Kukeluar setelah merasa perutku keroncongan, bau masakan ibu sedari tadi mengobok-obok perutku. Terlebih dari kemarin tak ada makanan yang masuk, pantas saja ASI-ku seolah kering.
"Masak apa, Bu?" tanyaku pada wanita yang tengah memegangi spatula.
Ibu tersenyum dan kembali fokus pada masakan.
"Wah... Sayur buncis kesukaanku." Aku menajamkan hidung menghirup wangi sayuran ibu.
"Mau kubantu apa, Bu?" tanyaku lagi.
"Ini usah selesai. Kamu bantu siapkan piring saja mumpung Faza sama Dian anteng."
Kubergegas menyiapkan apa yang ibu perintahkan, mempersiapkan segala sesuatunya. Membawa masakan keatas meja makan. Terlihat Ayah keluar kamar dengan pakaian kerjanya. Ayahku seorang pekerja di sebuah koperasi jadi biasa tampil rapi.
"Pagi, Ayah," sapaku yang hanya di balas dengan ucapan yang bergumam.

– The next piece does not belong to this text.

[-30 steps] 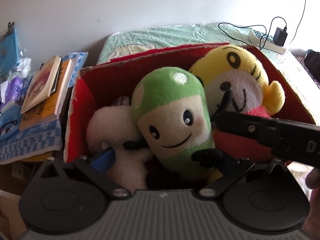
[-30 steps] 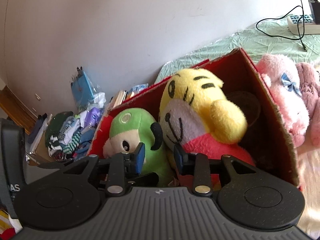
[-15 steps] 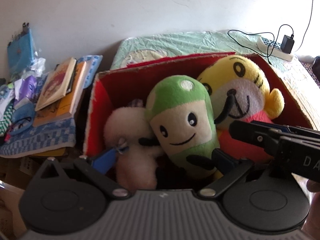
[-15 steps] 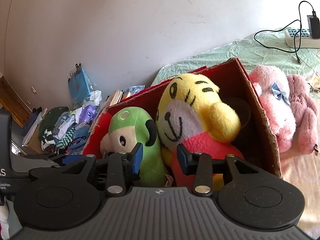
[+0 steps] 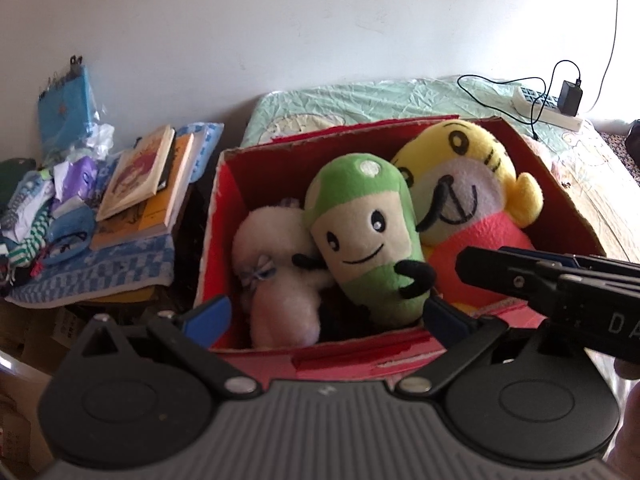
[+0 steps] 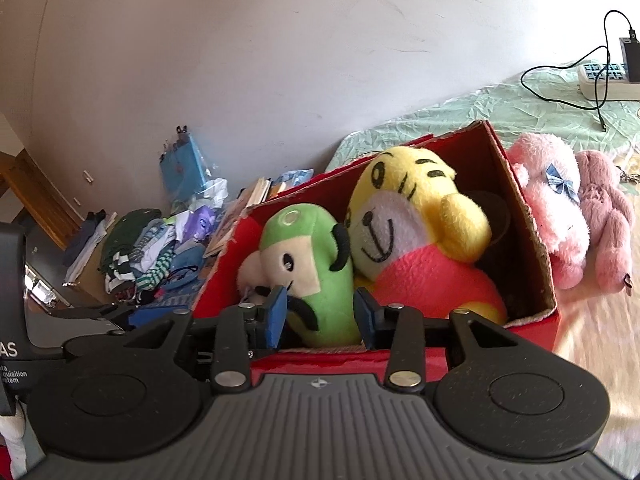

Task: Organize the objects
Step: 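Lower the bean plush into the box beside the tiger and open the right tool, then withdraw the right tool from the box toward the pink-brown teddy bear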

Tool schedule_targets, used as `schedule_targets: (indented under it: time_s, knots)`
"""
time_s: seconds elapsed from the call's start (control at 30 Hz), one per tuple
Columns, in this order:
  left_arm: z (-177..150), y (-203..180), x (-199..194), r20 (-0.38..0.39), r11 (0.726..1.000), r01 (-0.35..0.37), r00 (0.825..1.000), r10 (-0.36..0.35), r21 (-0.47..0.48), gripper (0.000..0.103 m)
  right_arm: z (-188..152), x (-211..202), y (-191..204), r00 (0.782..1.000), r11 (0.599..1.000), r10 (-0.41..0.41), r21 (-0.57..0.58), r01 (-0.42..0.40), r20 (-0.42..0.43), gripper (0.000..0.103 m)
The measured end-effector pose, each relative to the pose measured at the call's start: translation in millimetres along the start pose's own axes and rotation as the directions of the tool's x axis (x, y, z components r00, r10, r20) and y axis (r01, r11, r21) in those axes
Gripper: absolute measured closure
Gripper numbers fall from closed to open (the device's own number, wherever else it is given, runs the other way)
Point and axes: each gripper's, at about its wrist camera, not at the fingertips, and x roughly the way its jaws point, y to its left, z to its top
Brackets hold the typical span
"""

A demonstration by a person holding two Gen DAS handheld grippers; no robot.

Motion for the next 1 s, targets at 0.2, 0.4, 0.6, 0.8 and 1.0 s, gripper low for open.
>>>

Makanan telah siap ketika aku mulai mendengar rengekan Faza. Dibawanya Faza menuju meja makan dan aku mengambil dari Dian tanpa terucap sepatah katapun. Kulirik dia seolah bingung dengan sikapku. Masa bodoh! Pikirku.

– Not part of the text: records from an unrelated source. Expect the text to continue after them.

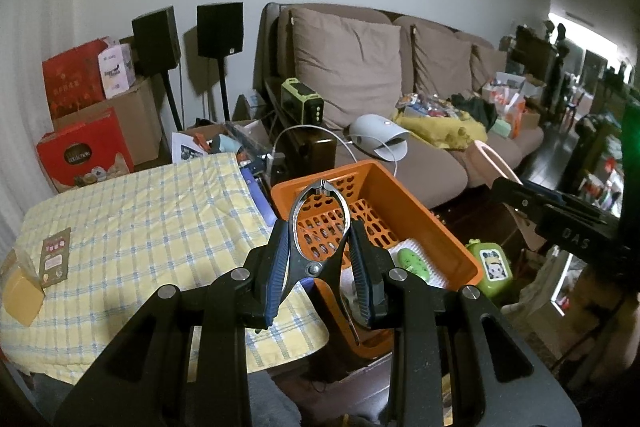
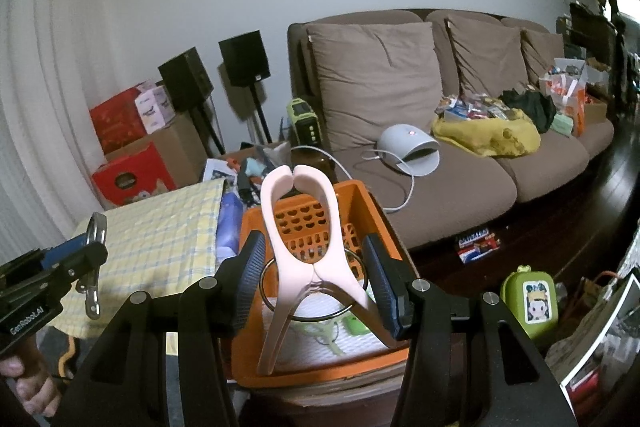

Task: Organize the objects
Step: 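Move both held clips over the orange basket with both tools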

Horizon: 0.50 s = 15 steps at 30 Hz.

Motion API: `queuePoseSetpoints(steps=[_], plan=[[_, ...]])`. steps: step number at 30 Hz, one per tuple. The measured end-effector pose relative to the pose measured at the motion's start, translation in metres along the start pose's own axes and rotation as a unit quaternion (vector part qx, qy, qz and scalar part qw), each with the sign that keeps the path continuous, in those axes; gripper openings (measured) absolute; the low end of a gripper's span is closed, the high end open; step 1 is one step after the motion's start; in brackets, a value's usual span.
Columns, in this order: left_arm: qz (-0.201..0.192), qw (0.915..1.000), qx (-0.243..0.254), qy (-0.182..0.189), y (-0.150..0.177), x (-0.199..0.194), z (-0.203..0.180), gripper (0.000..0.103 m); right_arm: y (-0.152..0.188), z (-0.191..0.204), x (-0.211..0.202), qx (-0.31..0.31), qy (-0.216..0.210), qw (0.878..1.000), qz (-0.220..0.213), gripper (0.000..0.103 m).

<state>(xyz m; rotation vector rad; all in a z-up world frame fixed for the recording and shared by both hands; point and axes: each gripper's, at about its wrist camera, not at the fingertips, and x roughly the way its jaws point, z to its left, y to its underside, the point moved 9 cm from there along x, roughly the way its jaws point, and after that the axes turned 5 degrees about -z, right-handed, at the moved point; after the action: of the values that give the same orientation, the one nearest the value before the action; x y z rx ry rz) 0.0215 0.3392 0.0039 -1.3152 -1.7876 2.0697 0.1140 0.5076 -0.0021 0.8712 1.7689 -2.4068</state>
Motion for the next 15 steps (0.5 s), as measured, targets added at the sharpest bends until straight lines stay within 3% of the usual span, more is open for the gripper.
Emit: queuePoseSetpoints(steps=[15], plan=[[-0.005,1.0000,0.005,0.000,-0.009,0.005,-0.007,0.028,0.000,-0.015,0.000,0.007,0.015,1.000,0.000,0.052]])
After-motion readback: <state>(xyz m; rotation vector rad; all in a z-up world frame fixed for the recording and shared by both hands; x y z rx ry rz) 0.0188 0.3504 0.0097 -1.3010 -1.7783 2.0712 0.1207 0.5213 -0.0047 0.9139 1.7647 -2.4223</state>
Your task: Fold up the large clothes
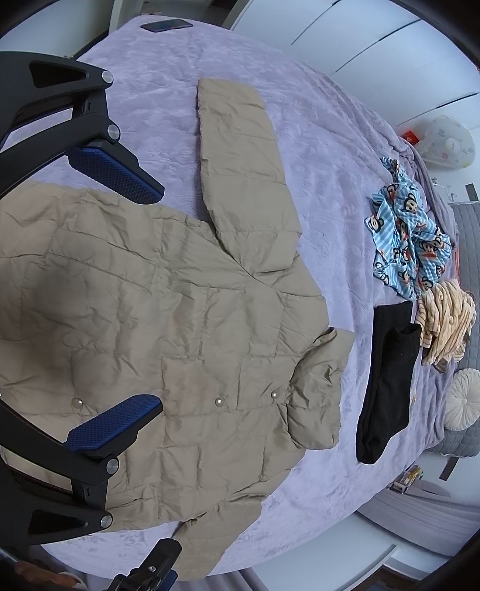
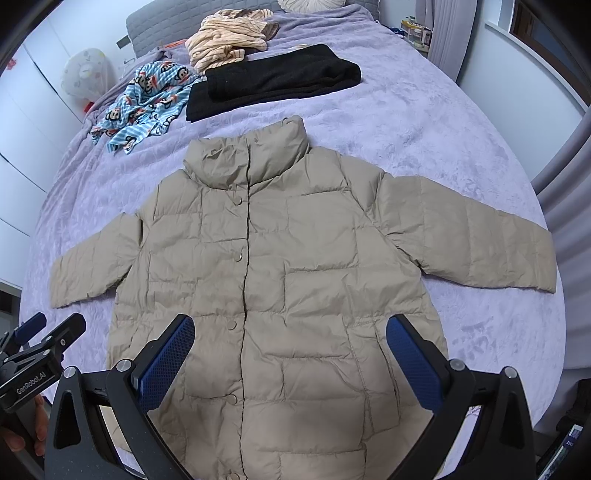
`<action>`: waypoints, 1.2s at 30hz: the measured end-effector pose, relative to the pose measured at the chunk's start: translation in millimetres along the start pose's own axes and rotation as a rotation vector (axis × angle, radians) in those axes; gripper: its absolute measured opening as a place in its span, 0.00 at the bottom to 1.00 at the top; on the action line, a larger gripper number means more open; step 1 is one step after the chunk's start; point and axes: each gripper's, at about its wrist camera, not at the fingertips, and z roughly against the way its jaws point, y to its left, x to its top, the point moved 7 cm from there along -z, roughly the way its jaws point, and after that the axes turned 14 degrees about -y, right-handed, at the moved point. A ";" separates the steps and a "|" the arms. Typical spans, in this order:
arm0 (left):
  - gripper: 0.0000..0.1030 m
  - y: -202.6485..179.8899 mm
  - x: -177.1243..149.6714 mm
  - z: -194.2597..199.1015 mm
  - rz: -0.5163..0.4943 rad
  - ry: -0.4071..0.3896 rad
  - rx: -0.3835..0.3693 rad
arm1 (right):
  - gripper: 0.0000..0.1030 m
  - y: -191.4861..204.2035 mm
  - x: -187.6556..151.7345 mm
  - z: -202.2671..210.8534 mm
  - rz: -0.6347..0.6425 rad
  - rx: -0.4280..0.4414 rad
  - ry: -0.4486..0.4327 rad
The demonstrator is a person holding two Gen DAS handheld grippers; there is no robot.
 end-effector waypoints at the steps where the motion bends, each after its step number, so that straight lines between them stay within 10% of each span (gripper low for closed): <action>1: 1.00 -0.1 0.0 0.0 0.000 0.001 0.000 | 1.00 -0.9 1.4 1.3 -0.001 0.000 0.000; 36: 1.00 3.4 -5.3 -4.4 0.001 0.009 0.003 | 1.00 1.4 -1.5 -1.3 -0.002 0.000 0.004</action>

Mereka semua menuju meja makan aku kembali masuk kekamar untuk menyusui Faza.
"Sarapan sekalian, Dah!" perintah Ibu.
"Nanti aja, Bu. Menyusui Faza dulu, nanti setelah ibu selesai gantian."

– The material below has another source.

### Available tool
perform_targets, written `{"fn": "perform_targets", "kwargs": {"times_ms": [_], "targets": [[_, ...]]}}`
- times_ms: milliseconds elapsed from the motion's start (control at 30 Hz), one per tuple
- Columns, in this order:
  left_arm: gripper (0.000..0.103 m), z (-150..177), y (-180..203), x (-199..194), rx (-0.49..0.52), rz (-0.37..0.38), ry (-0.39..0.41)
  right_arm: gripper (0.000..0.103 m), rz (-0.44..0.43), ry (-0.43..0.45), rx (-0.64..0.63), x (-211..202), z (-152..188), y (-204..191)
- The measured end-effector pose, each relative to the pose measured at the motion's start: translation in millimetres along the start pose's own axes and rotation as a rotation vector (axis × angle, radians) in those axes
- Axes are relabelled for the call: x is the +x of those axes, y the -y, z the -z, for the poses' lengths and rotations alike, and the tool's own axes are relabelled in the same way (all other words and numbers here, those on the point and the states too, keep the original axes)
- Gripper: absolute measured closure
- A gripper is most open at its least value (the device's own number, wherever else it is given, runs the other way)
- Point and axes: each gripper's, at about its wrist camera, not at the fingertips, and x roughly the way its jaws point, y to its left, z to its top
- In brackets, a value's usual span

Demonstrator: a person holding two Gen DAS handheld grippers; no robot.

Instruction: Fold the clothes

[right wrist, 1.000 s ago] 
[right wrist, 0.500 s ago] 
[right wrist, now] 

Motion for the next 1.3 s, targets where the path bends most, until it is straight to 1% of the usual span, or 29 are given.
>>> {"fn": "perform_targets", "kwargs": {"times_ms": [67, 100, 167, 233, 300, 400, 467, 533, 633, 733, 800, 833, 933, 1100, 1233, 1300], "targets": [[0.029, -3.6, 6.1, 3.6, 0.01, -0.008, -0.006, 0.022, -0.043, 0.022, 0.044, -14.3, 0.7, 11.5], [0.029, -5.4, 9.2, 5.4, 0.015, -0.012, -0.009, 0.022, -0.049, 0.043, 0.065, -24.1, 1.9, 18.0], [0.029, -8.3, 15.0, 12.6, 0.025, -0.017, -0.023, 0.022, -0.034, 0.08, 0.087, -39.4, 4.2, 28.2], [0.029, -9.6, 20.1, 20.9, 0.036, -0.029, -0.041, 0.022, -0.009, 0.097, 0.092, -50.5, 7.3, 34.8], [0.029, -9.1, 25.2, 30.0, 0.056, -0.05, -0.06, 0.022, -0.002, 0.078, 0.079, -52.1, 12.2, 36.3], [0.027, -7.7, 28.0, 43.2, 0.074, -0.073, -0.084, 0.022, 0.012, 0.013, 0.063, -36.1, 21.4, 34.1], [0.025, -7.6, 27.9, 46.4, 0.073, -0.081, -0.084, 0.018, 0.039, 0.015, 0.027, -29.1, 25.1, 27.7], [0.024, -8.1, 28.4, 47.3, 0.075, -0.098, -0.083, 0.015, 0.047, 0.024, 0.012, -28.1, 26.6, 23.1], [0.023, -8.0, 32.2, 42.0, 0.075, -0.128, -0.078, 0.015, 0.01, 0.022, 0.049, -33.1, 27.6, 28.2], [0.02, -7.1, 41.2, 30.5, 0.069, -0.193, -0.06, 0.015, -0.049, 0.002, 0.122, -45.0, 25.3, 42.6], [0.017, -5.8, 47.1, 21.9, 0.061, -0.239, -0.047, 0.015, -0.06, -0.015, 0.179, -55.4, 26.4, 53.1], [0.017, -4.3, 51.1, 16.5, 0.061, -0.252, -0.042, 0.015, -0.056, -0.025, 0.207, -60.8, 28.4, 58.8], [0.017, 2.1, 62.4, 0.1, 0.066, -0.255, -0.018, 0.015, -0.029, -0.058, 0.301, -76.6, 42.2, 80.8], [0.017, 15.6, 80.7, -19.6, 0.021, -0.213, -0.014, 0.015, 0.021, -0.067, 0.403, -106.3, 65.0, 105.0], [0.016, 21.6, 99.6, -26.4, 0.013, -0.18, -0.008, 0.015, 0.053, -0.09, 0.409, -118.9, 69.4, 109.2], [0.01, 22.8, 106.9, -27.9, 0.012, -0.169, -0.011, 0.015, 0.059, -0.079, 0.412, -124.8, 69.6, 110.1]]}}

Ibu langsung beranjak pergi, mungkin kembali kemeja makan. Aku menyusui Faza dengan perasaan sedih. Entahlah! Kenapa pernikahanku harus kandas sampai di sini.
***
Sore menjelang ketika telah memandikan Faza, aku dan Ibu bermain-main dengan Faza di teras. Bercengkerama sambil sekali tertawa melihat ulah Faza yang mengemaskan.
Motor berhenti tepat di depan teras. Seseorang yang aku paham betul siapa kedua manusia itu. Mas Akbar dengan Dian.
Dilepasnya helm Mas Akbar setelah Dian turun dari jok motor. Seketika hatiku panas mengingat dia dulu mempunyai hubungan. Kuberanjak bangkit ketika Dian menghampiri kami untuk sekedar salim.
"Dek, tunggu!" Mas Akbar berusaha mencegahku masuk.
"Mbak, kalau ada masalah bicarakan saja baik-baik." Kali ini Dian yang berucap. Membuat seketika aku menghentikan langkah.
Apa maksudnya, bukankah dia juga termasuk sumber masalah dari semua ini.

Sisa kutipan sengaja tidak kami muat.